### Problem to solve
Every line from the one containing "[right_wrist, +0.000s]" to the end of the listing below should be transcribed exactly, and no line outside that span should appear.

### Collected data
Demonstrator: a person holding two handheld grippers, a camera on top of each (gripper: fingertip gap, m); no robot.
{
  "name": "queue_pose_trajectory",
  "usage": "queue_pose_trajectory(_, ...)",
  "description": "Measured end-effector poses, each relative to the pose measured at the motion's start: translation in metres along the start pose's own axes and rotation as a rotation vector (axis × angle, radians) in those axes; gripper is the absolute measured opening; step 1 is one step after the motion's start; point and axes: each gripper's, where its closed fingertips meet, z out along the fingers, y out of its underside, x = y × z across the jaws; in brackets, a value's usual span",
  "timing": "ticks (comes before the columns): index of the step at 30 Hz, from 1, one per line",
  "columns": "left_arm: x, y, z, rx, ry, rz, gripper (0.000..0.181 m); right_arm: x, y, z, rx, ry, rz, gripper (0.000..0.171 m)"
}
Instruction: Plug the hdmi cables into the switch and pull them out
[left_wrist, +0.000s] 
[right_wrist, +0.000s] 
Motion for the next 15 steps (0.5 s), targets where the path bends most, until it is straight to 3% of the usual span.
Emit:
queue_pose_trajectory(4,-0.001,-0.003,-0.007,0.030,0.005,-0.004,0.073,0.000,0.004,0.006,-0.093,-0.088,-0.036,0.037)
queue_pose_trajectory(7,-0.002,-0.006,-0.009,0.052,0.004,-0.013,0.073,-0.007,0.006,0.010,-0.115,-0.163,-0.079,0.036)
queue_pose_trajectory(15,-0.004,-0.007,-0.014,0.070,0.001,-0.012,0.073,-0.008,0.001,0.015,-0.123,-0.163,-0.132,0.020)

### Solved exercise
[right_wrist, +0.000s] 
Motion for the next 15 steps (0.5 s), targets where the path bends most, until it is straight to 3% of the usual span.
Emit:
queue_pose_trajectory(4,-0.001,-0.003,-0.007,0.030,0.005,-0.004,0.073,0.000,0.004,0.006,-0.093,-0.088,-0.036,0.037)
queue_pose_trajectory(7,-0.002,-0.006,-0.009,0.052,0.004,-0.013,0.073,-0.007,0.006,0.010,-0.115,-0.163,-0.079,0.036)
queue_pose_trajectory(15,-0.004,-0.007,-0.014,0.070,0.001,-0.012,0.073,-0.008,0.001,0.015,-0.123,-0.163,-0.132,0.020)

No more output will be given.